== INFORMATION PROVIDED
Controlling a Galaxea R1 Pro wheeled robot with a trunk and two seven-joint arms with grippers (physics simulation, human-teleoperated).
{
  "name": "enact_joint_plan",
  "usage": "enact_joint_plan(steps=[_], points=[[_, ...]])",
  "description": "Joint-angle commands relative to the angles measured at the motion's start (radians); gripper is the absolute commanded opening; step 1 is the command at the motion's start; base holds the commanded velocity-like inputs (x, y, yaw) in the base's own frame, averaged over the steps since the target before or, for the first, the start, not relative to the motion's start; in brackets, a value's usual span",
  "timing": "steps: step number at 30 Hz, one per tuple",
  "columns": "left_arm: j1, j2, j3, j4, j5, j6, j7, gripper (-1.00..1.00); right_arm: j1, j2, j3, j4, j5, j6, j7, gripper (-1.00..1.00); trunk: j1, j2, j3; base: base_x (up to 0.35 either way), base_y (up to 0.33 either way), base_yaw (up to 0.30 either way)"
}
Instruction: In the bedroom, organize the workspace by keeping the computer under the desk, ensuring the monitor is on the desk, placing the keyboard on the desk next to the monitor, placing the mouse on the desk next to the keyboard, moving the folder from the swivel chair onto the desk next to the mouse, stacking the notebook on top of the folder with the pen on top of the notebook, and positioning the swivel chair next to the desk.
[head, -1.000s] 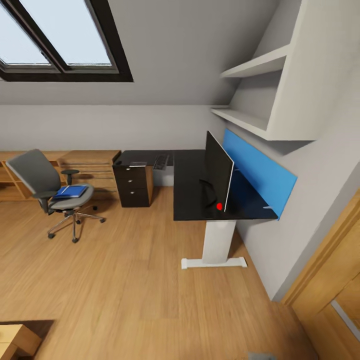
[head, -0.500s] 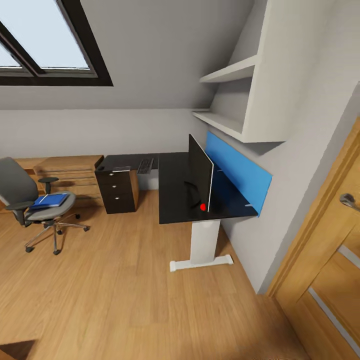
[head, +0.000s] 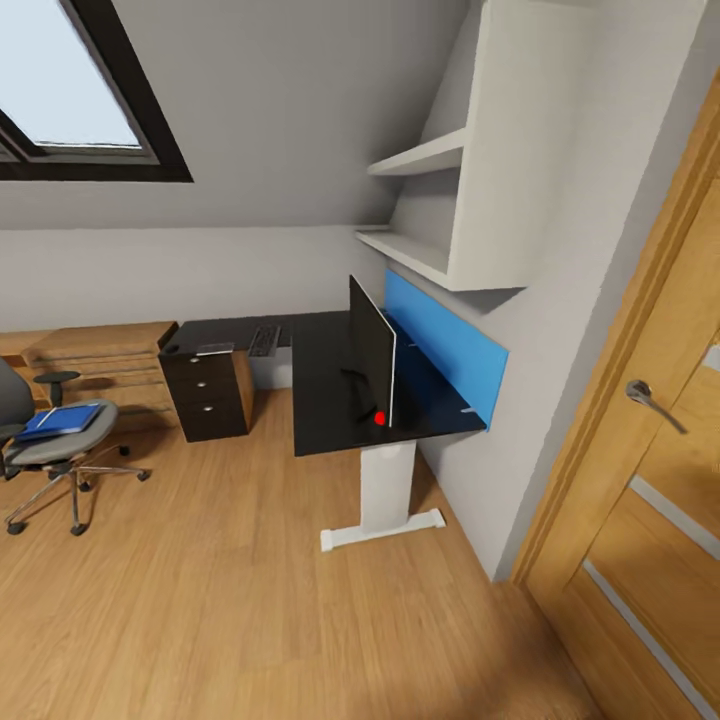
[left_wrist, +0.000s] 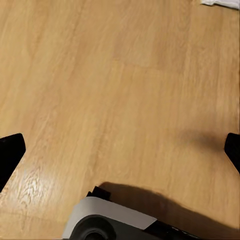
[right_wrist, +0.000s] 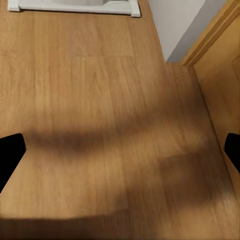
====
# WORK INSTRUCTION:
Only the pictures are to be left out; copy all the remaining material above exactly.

# ANSWER BOX:
Controlling a Galaxea R1 Pro wheeled robot with a trunk and two seven-joint arms with grippers (physics simulation, human-teleoperated).
{
  "name": "enact_joint_plan",
  "usage": "enact_joint_plan(steps=[_], points=[[_, ...]])",
  "description": "Joint-angle commands relative to the angles measured at the motion's start (radians); gripper is the absolute commanded opening; step 1 is the command at the motion's start; base holds the commanded velocity-like inputs (x, y, yaw) in the base's own frame, averaged over the steps since the target before or, for the first, the start, not relative to the motion's start; in brackets, a value's usual span",
  "timing": "steps: step number at 30 Hz, one per tuple",
  "columns": "left_arm: j1, j2, j3, j4, j5, j6, j7, gripper (-1.00..1.00); right_arm: j1, j2, j3, j4, j5, j6, j7, gripper (-1.00..1.00); trunk: j1, j2, j3; base: base_x (up to 0.35 either way), base_y (up to 0.33 either way), base_yaw (up to 0.30 either way)"
}
Instruction: In the bedroom, organize the workspace by keeping the computer under the desk, ensuring the monitor is on the desk, placing the keyboard on the desk next to the monitor, placing the mouse on the desk next to the keyboard, moving the folder from the swivel chair onto the desk next to the mouse, stacking the notebook on top of the folder with the pen on top of the notebook, and positioning the swivel chair next to the desk.
[head, -1.000s] 
[head, -0.500s] 
[head, +0.000s] 
[left_wrist, +0.000s] 
[right_wrist, +0.000s] 

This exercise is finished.